Tips Lebaran Hemat di Tengah Krisis Virus Corona

26/05/2020, 11:43 WIB
Bagikan:
Penulis Alek Kurniawan | Editor Dana Delani

Hari Raya Lebaran kerap dirayakan dengan saling berbagi bingkisan kepada sanak saudara dan tetangga. Bingkisan ini pun bisa berupa makanan, barang-barang kebutuhan pokok, atau juga berupa uang tunai. Maknanya adalah saling berbagi di hari kemenangan.

Namun, di tengah krisis seperti sekarang ini mungkin pendapatan sebagian orang akan berkurang akibat dampak pandemi virus corona. Untuk itu, kamu sebaiknya perlu berjaga-jaga dengan cermat dalam mengelola keuangan, termasuk pengeluaran saat Lebaran.

Lalu, bagaimana caranya agar bisa lebih menghemat pengeluaran pada Lebaran tahun ini? Pos pengeluaran mana saja yang sekiranya bisa dikurangi?

Pengeluaran mudik

Pertama-tama, pos pengeluaran yang bisa kamu kurangi adalah biaya mudik. Seperti diketahui bersama, pemerintah Indonesia telah melarang aktivitas mudik ke kampung halaman pada tahun ini.
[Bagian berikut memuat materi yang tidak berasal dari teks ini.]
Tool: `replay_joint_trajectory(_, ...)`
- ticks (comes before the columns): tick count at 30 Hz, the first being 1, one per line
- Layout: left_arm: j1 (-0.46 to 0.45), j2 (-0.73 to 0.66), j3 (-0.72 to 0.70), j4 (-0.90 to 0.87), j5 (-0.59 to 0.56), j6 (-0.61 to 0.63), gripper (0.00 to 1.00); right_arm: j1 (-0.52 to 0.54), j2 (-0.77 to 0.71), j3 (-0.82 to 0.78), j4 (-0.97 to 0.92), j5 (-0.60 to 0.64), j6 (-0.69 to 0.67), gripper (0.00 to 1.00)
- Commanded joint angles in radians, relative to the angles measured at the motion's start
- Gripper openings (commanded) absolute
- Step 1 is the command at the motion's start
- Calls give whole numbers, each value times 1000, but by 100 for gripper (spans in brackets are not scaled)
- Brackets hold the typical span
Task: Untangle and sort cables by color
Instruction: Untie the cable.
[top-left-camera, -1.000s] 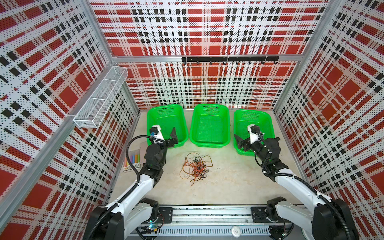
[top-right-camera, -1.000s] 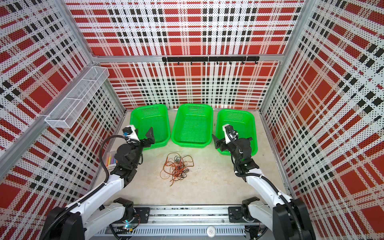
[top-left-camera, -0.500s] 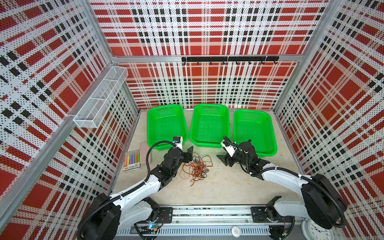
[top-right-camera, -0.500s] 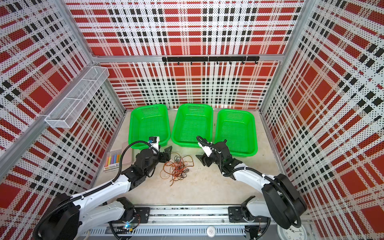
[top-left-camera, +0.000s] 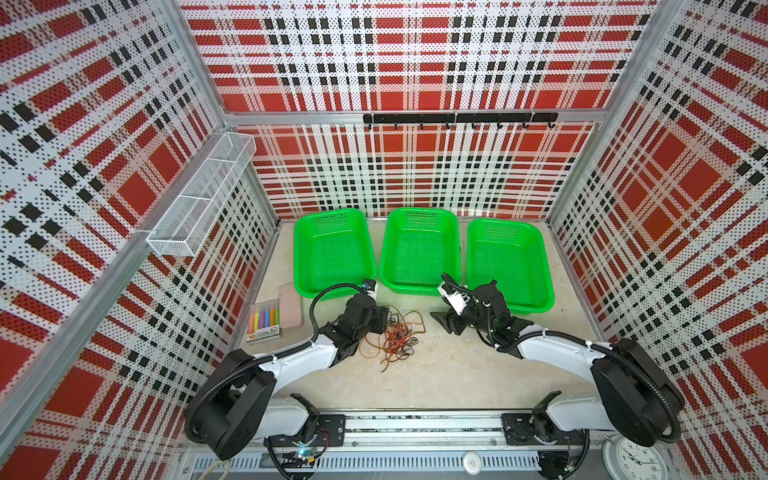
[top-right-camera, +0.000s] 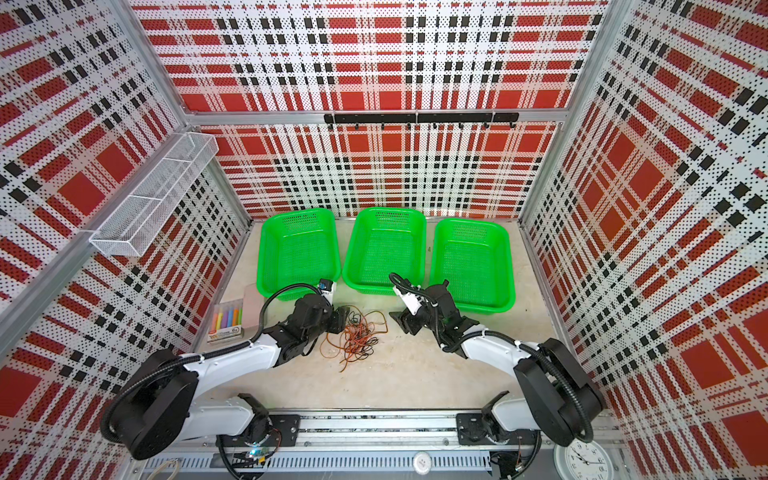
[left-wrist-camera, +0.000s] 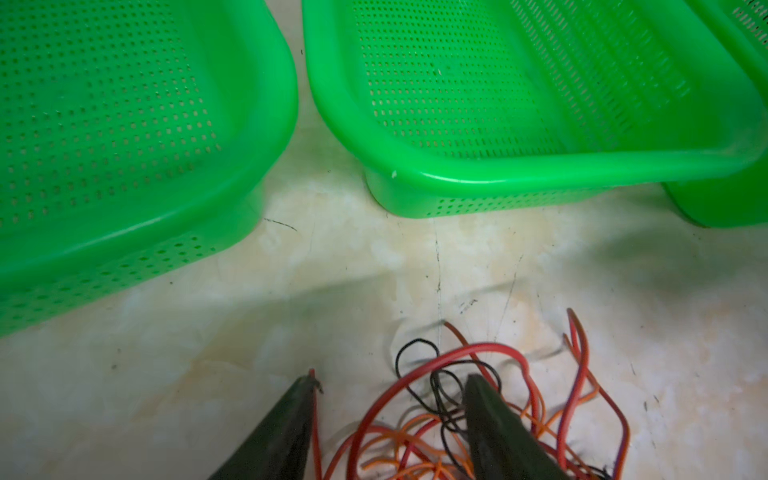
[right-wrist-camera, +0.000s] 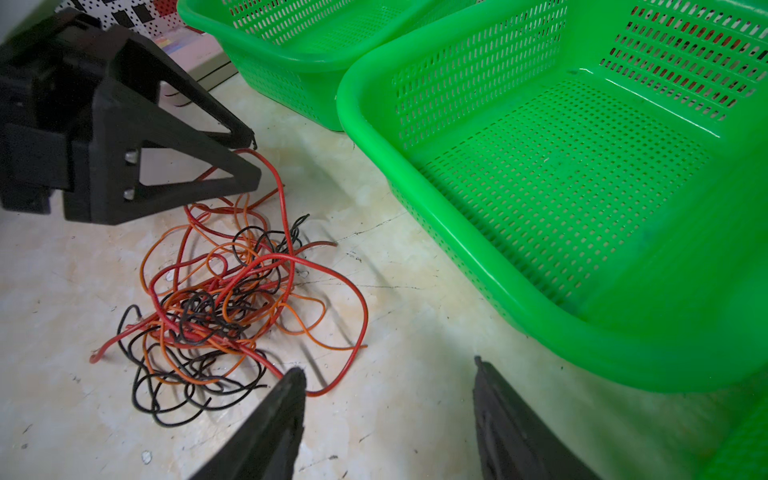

Meskipun ada rasa sedih karena tidak bisa berkumpul dengan keluarga besar, kamu juga bisa melihat peluang lain yang bisa dimanfaatkan, yakni menghemat biaya. Mudik tentu membutuhkan biaya yang tidak sedikit.Oleh karena itu, kamu bisa mensubstitusikan pengeluaran ini ke hal lain yang lebih mendesak.

Cermat dalam berbelanja

Selain itu, hal yang harus kamu lakukan berikutnya adalah memilah mana yang harus dibeli dan yang tidak perlu dibeli untuk menyambut Lebaran. Sebagai contoh, kamu bisa memangkas sekitar 50 persen pengeluaran membeli baju baru pada tahun ini.

Sisanya, kamu bisa menyimpan uang tersebut atau digunakan untuk membeli barang lain yang dibutuhkan, misal sembilan bahan pokok (sembako).

Teliti pemanfaatan uang THR

Tunjangan Hari Raya (THR) merupakan hak yang bisa didapati oleh karyawan sebuah perusahaan. Beruntunglah bila kamu masih mendapatkan THR di tengah pandemi seperti sekarang ini. Pasalnya, ada beberapa perusahaan yang mengeluarkan kebijakan penundaan pemberian THR.

Nah, untuk itu sebaiknya gunakan uang THR ini dengan sebaik-baiknya. Jangan sampai khilaf membeli sesuatu barang yang tidak perlu.